Fue Cioran quien reveló que el verdadero conocimiento (no el de utilería) tiene dos vías de acceso: o bien por la erudición o bien por las lágrimas. La vía de la erudición referencia el rumbo del eclecticismo metódico, del preguntarse el porqué de los cómo; la vía de las lágrimas informa los procesos cotidianos de aprendizaje inaudito. Dicho en papel ambas propuestas son, cuando menos, asequibles, puestas en práctica son sabidurías en movimiento.
Vuelvo a lo establecido, renunciar es rechazar al destino de alguien más. Y es que es ahí, desde el rechazo, y no de ningún otro escenario, que uno reafirma su estancia en la tierra. Basta observar la ristra de los rechazos modernos y ver disminuir cualquier sospecha de avance social. Rechazo a la soledad, a las opiniones robustas, a ceder el paso y la palabra, a lo cardinal por lo accesorio. Rechazo a la polémica creativa, a la imaginación desbordada, rechazo a toda sombra que ensombrezca nuestros protagonismos virtuales, rechazo a todo aquello que motive sonrisas en las ventanas, vaya vida…
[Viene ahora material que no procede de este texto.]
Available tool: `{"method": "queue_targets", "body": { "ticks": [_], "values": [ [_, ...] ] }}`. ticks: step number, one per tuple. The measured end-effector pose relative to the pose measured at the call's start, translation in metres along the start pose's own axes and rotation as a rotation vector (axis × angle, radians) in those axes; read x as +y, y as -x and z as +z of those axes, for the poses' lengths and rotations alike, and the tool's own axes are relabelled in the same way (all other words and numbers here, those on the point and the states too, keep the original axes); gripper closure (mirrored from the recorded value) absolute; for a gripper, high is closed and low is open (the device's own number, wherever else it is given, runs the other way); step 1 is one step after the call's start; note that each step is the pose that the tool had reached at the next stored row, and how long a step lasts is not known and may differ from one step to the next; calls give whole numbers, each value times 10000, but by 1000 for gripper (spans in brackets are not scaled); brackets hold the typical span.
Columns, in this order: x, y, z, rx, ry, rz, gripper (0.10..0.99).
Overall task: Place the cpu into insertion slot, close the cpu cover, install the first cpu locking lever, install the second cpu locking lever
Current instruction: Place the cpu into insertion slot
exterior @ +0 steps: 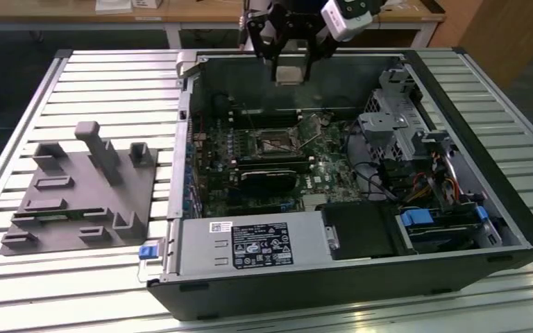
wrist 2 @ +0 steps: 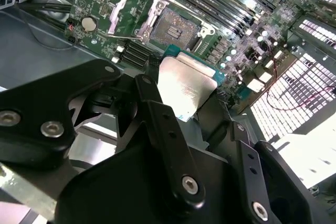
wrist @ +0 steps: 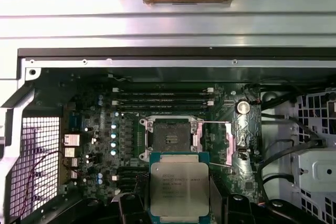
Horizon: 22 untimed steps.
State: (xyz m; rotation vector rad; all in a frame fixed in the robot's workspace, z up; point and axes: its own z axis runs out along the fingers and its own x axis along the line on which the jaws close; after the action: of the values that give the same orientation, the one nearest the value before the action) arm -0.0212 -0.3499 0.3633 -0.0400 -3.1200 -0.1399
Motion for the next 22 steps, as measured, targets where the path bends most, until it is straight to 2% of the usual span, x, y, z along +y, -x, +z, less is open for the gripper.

Han pasado los años y aún conservo el asombro ante quienes se dejan las vísceras en querellas mediatizadas. Comprendo, desde el silencio contemplativo, que estos adultos de mi infancia y de mi ahora han encontrado en la eléctrica palma de sus manos extrañas propiedades terapéuticas contra sus frustraciones vitales. Son otros tiempos. Ahora, el rostro de los enemigos es semanal, intercambiable. Lo que no cambia es la amnesia, la desmemoria crónica, la entrega total a la cínica banalidad cotidiana, aunque de esto ya daba cuenta Borges: «la meta es el olvido/ tú has llegado antes». No los distraigo más, olviden estas palabras expresadas al viento, continúen amamantando la desgracia de vivirse.